-- Problem details --
All of the data below is to be output without alteration.

-- Collected material --

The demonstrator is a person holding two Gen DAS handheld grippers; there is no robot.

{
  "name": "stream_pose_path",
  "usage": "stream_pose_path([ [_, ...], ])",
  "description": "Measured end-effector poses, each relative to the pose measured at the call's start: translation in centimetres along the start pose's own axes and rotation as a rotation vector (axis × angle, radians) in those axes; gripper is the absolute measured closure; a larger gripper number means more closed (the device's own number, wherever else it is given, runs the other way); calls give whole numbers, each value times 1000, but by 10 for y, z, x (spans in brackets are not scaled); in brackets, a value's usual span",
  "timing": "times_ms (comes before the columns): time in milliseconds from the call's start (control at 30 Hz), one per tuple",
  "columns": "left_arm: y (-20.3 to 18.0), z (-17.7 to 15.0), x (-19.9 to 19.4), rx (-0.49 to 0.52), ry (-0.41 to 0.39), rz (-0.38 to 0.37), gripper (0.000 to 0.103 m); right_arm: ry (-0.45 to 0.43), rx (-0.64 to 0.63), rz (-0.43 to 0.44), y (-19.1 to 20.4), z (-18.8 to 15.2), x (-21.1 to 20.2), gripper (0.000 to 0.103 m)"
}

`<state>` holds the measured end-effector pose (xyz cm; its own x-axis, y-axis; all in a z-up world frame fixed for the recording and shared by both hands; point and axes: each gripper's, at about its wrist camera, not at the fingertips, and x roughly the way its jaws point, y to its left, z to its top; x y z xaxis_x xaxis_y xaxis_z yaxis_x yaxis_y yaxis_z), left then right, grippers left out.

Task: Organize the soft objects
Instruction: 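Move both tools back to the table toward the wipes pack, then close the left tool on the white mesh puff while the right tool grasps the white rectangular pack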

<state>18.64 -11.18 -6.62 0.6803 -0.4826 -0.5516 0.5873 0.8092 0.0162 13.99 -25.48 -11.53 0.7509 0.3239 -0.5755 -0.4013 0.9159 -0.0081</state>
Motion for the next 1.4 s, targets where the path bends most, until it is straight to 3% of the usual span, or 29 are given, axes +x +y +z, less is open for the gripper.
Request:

-- Answer for the task --
The demonstrator is a person holding two Gen DAS handheld grippers; there is no robot.

{
  "name": "stream_pose_path",
  "usage": "stream_pose_path([ [_, ...], ])",
  "description": "Measured end-effector poses, each relative to the pose measured at the call's start: translation in centimetres along the start pose's own axes and rotation as a rotation vector (axis × angle, radians) in those axes; gripper is the absolute measured closure; a larger gripper number means more closed (the device's own number, wherever else it is given, runs the other way); calls give whole numbers, each value times 1000, but by 10 for y, z, x (spans in brackets are not scaled); in brackets, a value's usual span",
  "timing": "times_ms (comes before the columns): time in milliseconds from the call's start (control at 30 Hz), one per tuple",
  "columns": "left_arm: y (-20.3 to 18.0), z (-17.7 to 15.0), x (-19.9 to 19.4), rx (-0.49 to 0.52), ry (-0.41 to 0.39), rz (-0.38 to 0.37), gripper (0.000 to 0.103 m); right_arm: ry (-0.45 to 0.43), rx (-0.64 to 0.63), rz (-0.43 to 0.44), y (-19.1 to 20.4), z (-18.8 to 15.2), x (-21.1 to 20.2), gripper (0.000 to 0.103 m)"
}

`<state>` holds the measured end-effector pose (xyz cm; its own x-axis, y-axis; all in a z-up world frame fixed for the recording and shared by both hands; point and axes: each gripper's, at about its wrist camera, not at the fingertips, and x roughly the way its jaws point, y to its left, z to its top; x y z xaxis_x xaxis_y xaxis_z yaxis_x yaxis_y yaxis_z), left then right, grippers left out.

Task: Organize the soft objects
Instruction: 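Move both tools back to the table toward the wipes pack, then close the left tool on the white mesh puff while the right tool grasps the white rectangular pack
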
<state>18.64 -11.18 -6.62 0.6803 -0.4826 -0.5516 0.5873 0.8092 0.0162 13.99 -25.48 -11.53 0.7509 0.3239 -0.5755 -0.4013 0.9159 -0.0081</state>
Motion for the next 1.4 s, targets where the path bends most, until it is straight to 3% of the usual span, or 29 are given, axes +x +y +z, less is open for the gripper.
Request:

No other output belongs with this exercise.